Mi mente da vueltas, vuelve una y otra vez a ese recuerdo, al rostro de Carlos, a la suavidad de su voz al darme esas flores. Y ahora, aquí estoy, con un ramo de margaritas blancas en mis manos, un gesto de Christian que, aunque bien intencionado, no logra arrancarme la misma reacción.
No puedo evitarlo. Todo lo que veo son las amapolas. Todo lo que siento son los momentos compartidos, los recuerdos vividos, las risas de aquellos días que parecen ahora tan distantes.
Christian no parece notar mi vacilación. Su sonrisa sigue ahí, con esa confianza que tiene cuando cree que ha acertado, pero es difícil disimular la tensión que siento. Mientras él espera mi respuesta, siento cómo la diferencia entre este gesto y lo que Carlos me dio crece más y más en mi pecho.
No quiero hacerle daño a Christian, no quiero que piense que su esfuerzo es en vano, pero en mi cabeza, las margaritas blancas de Christian se mezclan con las amapolas blancas de Carlos, y la comparación no me favorece.
—Sabía que te encantarían. Las margaritas siempre te han gustado, ¿no? —dice Christian, y aunque su voz suena cálida, un poco temerosa, su seguridad no me permite articular la verdad que hay detrás de mis ojos. La verdad de que las margaritas no son lo que quiero, no son lo que necesito ahora.
—Son bonitas —respondo finalmente, las palabras se me escapan en un susurro que me suena a mentira, pero es lo único que puedo decir.
La sonrisa que intento forjar se siente débil, falsa. Trato de que mi tono suene natural, pero las margaritas no me llenan, no me conmueven. No son las amapolas blancas que Carlos me trajo, con ese gesto tan simple, pero tan significativo.

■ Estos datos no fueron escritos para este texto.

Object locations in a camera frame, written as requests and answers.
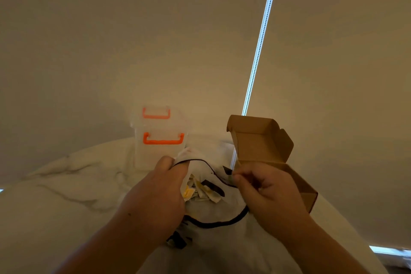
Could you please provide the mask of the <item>person's right forearm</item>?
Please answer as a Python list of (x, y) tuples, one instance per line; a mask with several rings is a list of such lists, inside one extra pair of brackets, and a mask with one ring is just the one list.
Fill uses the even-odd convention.
[(303, 274), (370, 274), (310, 216), (281, 240)]

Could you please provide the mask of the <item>person's left forearm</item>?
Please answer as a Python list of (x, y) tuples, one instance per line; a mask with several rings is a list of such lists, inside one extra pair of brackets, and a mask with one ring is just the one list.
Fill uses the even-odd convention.
[(136, 274), (173, 232), (147, 212), (119, 210), (53, 274)]

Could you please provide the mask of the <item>white LED light strip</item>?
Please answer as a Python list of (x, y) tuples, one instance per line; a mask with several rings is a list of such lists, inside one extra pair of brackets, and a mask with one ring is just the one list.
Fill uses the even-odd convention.
[(252, 68), (249, 76), (249, 82), (247, 85), (247, 90), (246, 90), (246, 95), (244, 98), (244, 105), (243, 105), (243, 110), (241, 112), (241, 116), (246, 116), (249, 108), (249, 103), (253, 91), (253, 86), (255, 82), (255, 77), (259, 65), (259, 60), (261, 56), (261, 51), (263, 48), (263, 43), (264, 43), (264, 38), (267, 30), (267, 25), (270, 17), (270, 12), (272, 8), (273, 0), (266, 0), (265, 7), (264, 7), (264, 14), (261, 22), (261, 27), (259, 30), (259, 37), (256, 45), (256, 50), (253, 58), (253, 63), (252, 63)]

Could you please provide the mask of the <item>bright window strip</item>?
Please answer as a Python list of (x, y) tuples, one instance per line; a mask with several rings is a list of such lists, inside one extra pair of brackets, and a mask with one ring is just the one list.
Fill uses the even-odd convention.
[(372, 245), (369, 247), (384, 266), (411, 270), (411, 249)]

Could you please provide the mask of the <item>white cloth bag black zipper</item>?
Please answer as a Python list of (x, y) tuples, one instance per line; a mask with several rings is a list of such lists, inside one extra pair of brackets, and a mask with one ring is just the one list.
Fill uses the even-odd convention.
[(285, 247), (250, 214), (231, 169), (193, 148), (180, 152), (175, 164), (186, 161), (183, 184), (192, 174), (222, 200), (185, 202), (182, 223), (137, 274), (302, 274)]

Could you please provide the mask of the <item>person's right hand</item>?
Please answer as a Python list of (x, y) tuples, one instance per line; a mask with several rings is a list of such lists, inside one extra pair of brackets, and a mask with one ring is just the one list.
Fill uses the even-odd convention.
[(254, 184), (258, 196), (244, 198), (244, 201), (259, 225), (280, 242), (301, 218), (309, 216), (294, 180), (285, 171), (250, 162), (233, 173), (252, 174), (258, 181)]

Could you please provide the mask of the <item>person's left hand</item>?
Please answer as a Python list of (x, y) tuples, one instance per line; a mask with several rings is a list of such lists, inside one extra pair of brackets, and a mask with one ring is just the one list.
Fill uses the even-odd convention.
[(127, 193), (116, 216), (126, 217), (132, 232), (144, 242), (156, 246), (166, 241), (186, 212), (180, 188), (188, 168), (186, 161), (163, 175), (152, 170)]

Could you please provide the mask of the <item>open brown cardboard box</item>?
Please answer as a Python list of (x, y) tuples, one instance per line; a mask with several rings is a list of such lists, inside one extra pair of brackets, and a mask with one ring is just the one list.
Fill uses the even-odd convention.
[(318, 192), (287, 164), (294, 143), (274, 119), (231, 115), (226, 130), (232, 136), (240, 165), (262, 162), (289, 173), (307, 211), (312, 211)]

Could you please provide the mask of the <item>bundle of paper tags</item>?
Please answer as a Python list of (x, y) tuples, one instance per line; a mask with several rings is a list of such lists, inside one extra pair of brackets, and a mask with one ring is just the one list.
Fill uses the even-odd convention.
[(182, 197), (185, 202), (192, 201), (211, 201), (218, 203), (222, 196), (216, 191), (203, 183), (200, 183), (192, 174), (189, 176), (187, 183), (182, 185)]

Christian asiente con satisfacción, sin percatarse de la verdad oculta en mi respuesta. Me mira como si todo estuviera bien, como si este pequeño gesto, este ramo de flores, fuera lo que necesitaba para que todo encajara entre nosotros.
Yo, sin embargo, me siento distante, como si estuviera flotando fuera de este momento, incapaz de aterrizar en la realidad que él intenta crear.
—Me alegra que te gusten —dice, confiado, su tono lleno de ese optimismo que siempre tiene. Como si este gesto, tan pequeño, pudiera resolver cualquier distancia que haya entre nosotros, cualquier sombra que se haya colado entre nuestras palabras.
Pero no lo resuelve. Ni siquiera lo acerca. Porque mientras miro esas margaritas, mientras veo la expresión de Christian, mi mente sigue siendo un remolino de recuerdos, de imágenes de Carlos, de los gestos que ahora parecen más genuinos que cualquier cosa que yo pueda vivir en este presente.
Y aunque trato de volver al presente, de darme a Christian como él me da, el recuerdo de las amapolas sigue allí, inquebrantable. Esos pequeños gestos, esas flores, no se desvanecen.
Y yo, mientras sostengo el ramo de margaritas en mis manos, no sé cómo seguir adelante, no sé cómo aceptar lo que Christian me da cuando mi corazón aún late por lo que Carlos me ofreció.